◆ TASK BRIEF ◆
Output every line below as it stands, dropping only the images.

◆ DATASET EXCERPT ◆
━━━
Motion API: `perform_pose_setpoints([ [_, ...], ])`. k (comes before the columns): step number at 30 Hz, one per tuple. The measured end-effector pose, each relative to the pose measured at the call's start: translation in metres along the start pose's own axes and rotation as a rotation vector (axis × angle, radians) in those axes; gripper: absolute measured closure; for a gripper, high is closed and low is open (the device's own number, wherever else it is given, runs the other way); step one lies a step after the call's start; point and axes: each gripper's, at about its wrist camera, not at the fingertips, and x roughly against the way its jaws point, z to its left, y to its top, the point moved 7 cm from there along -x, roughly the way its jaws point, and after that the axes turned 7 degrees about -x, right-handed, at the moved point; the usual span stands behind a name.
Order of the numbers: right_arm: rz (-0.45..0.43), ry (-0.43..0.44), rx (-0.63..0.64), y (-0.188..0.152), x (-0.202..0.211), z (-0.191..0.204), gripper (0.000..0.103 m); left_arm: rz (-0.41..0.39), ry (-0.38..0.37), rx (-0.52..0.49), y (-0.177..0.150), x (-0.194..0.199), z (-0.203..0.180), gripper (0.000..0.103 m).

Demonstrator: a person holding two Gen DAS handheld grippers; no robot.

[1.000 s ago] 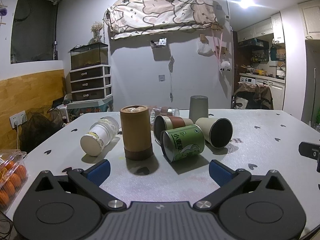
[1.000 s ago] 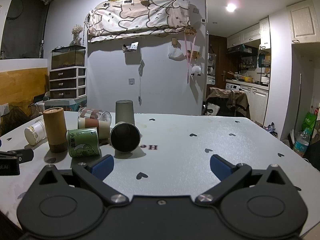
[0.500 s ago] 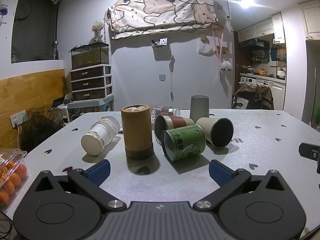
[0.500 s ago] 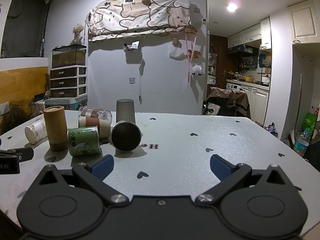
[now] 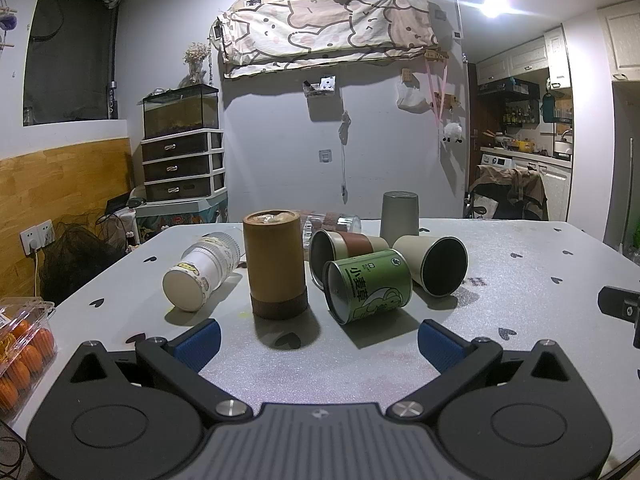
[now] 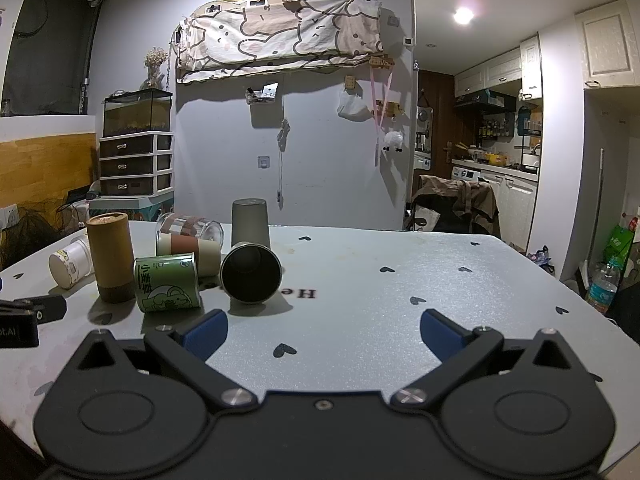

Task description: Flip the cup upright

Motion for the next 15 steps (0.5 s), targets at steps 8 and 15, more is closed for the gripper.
perform_pose_setpoints([
  [8, 0.001, 0.0, 0.001, -0.0019, -0.0008, 0.0007, 0.0, 0.0, 0.0, 0.0, -0.0001, 0.0001, 0.0001, 0.0],
  [15, 0.0, -0.002, 0.002, -0.0001, 0.0009, 0.0012, 0.0, 0.001, 0.0, 0.0, 0.0, 0.0, 0.0001, 0.0],
])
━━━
◆ TASK RESPONSE ◆
Motion API: `perform_pose_setpoints([ [_, ...], ])`. k (comes before the columns): step number at 30 Hz, one per tuple. The measured end-effector pose, each relative to the pose measured at the call's start: translation in metres along the start pose's own axes and rotation as a rotation vector (axis × angle, radians) in those axes; gripper: absolute measured closure; for a gripper, high is closed and low is open (the device's own number, wherever else it is given, runs the other way); step one lies a step after the call's start; point and axes: each gripper's, at about its wrist camera, not at the fingertips, and x roughly against the way its jaws point, z to its left, y to its top, the point moved 7 cm from there along -x, roughly the way its jaws point, and after that the axes turned 7 degrees about -x, right-handed, at the moved point; the usual span stands behind a name.
Order of the numbers: right_arm: rz (-0.45..0.43), ry (-0.43..0.44), rx (-0.63..0.64), y (-0.188..0.152), x (-0.202..0.211), z (-0.191..0.204), gripper (0.000..0.103 m); left_arm: rz (-0.41..0.39), ry (-0.38..0.37), rx (-0.52..0.49), y (-0.177..0.150), x (-0.194..0.199), z (-0.203..0.180), gripper (0.000..0.103 m).

Demonstrator: a person holding two Gen DAS handheld grippers; no robot.

[1.000 s ago] 
[1.000 s ago] 
[0.500 s ago] 
[0.500 s ago] 
[now] 
[now] 

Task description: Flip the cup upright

Motion for the next 15 steps (0.5 s), targets at steps 8 and 15, more is closed for the gripper.
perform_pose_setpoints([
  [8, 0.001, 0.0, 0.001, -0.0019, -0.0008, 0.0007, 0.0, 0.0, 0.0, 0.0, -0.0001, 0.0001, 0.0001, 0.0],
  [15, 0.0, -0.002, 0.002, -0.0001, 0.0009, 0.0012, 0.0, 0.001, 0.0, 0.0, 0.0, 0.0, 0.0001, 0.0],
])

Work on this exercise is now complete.